* **WHAT THE EXERCISE ASKS**:
Find every line in the records below that holds the word "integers", and copy each one.

Segment Start: DATA IN THIS EXERCISE

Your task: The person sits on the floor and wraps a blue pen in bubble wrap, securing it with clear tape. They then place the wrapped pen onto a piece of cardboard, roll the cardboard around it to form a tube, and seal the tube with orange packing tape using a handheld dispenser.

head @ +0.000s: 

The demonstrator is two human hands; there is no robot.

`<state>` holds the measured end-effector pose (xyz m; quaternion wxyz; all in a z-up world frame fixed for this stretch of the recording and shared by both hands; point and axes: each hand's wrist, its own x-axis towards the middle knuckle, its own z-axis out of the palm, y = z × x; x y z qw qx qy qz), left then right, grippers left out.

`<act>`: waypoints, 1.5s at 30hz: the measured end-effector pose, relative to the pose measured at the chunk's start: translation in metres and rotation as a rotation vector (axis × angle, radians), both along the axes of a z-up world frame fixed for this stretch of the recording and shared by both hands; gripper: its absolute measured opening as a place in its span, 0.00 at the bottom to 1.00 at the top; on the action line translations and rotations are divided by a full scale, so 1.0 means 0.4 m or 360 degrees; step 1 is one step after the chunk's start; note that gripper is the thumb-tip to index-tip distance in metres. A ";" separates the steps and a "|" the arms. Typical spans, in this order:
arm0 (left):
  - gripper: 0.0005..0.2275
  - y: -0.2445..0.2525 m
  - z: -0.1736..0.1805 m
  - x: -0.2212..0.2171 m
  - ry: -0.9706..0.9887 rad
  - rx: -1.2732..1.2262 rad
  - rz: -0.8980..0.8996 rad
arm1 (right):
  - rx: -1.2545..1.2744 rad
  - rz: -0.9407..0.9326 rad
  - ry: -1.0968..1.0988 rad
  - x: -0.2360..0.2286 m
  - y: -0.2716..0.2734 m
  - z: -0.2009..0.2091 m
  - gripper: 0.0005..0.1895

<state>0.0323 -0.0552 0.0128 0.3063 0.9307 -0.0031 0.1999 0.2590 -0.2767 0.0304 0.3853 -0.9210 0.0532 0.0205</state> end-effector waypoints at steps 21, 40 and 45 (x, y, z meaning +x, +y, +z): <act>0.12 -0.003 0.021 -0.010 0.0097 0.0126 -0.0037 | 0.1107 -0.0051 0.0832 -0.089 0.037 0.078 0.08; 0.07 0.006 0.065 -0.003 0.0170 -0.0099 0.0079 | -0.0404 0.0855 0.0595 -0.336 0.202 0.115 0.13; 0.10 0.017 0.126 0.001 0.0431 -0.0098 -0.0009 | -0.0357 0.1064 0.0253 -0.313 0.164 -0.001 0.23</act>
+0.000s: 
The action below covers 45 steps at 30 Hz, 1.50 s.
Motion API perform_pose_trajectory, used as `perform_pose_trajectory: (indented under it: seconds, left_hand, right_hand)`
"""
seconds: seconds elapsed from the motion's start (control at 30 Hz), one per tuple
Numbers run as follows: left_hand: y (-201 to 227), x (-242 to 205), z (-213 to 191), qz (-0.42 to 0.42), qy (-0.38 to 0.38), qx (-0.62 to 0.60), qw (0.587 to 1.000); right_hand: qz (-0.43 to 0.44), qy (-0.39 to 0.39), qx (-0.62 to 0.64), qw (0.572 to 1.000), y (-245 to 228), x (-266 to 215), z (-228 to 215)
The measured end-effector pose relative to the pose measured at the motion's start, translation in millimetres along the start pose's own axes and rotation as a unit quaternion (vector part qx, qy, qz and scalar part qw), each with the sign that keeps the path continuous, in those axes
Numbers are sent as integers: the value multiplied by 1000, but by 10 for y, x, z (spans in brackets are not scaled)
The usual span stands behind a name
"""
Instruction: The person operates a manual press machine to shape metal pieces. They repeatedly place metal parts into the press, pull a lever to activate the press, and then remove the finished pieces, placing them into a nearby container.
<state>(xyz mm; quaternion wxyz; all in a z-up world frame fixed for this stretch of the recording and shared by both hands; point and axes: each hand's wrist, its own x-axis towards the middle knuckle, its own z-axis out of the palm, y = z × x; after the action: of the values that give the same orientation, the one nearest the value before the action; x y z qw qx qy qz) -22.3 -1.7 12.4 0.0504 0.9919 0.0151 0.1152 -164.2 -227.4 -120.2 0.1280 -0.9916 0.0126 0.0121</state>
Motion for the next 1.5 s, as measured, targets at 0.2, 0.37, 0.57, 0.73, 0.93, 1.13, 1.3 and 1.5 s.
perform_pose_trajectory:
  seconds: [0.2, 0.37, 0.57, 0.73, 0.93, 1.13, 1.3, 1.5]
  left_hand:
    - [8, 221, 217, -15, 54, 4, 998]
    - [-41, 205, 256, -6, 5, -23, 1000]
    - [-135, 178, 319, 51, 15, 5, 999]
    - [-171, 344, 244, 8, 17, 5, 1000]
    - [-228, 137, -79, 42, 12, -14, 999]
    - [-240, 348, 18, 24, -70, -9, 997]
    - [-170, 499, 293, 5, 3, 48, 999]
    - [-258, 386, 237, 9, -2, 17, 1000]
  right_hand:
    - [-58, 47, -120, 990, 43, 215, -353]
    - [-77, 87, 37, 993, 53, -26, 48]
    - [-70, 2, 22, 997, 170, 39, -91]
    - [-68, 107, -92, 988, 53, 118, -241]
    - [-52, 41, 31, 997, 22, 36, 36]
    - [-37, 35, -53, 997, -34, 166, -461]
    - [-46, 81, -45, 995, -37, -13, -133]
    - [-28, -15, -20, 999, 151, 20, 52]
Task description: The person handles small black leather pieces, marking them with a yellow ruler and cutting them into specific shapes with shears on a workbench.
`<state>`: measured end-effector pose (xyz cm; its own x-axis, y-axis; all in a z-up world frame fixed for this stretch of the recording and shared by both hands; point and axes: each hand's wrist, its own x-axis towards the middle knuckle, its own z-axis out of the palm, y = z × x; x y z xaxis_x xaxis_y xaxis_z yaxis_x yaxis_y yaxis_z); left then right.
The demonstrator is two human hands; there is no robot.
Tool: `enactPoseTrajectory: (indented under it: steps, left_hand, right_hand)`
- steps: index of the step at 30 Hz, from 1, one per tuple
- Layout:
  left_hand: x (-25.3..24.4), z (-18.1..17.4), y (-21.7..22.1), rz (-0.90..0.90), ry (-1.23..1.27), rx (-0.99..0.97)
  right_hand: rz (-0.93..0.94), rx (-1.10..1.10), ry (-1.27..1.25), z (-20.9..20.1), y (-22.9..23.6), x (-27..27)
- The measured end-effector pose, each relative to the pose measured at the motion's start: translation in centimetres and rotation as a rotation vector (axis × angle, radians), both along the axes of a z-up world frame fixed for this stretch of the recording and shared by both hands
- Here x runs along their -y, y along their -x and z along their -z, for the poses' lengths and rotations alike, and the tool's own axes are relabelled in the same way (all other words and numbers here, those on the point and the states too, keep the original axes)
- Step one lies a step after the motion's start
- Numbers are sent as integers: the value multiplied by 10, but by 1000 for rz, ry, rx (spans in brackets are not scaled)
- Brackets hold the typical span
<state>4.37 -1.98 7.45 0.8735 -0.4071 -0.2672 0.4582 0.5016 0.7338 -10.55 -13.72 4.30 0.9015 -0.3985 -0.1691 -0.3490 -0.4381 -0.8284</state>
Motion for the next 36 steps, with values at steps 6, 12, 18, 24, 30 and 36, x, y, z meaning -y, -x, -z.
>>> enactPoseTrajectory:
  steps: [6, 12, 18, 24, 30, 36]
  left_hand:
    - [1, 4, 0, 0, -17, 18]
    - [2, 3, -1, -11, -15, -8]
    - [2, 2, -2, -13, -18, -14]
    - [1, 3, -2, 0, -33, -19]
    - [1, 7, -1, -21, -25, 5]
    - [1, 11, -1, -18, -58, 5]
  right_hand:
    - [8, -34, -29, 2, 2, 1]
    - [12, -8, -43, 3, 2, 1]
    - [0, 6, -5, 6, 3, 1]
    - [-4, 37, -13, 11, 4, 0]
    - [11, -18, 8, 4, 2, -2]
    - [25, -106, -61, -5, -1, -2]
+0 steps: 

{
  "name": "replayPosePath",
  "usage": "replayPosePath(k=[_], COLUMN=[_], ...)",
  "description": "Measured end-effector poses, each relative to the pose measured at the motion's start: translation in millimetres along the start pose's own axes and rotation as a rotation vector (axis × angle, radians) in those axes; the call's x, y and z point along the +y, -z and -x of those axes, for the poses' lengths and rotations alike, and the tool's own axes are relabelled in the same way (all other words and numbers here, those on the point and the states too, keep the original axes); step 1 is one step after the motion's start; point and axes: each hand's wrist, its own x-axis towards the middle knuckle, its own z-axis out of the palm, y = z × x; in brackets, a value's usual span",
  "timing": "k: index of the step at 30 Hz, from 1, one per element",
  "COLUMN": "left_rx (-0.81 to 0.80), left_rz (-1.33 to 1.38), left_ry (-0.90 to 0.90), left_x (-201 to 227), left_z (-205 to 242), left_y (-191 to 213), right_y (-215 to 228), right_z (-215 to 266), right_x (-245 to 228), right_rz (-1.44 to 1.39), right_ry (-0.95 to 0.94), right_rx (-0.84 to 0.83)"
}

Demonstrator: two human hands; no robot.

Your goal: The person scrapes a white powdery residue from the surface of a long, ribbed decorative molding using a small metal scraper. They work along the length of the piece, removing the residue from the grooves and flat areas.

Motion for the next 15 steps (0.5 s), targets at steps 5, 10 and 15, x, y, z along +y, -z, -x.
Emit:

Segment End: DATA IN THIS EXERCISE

* **EXPECTED ANSWER**:
Numbers are sent as integers: the value multiplied by 1000, but by 10 for y, x, z (spans in brackets are not scaled)
- Numbers are sent as integers: the value multiplied by 10, but by 1000 for rz, ry, rx (spans in brackets are not scaled)

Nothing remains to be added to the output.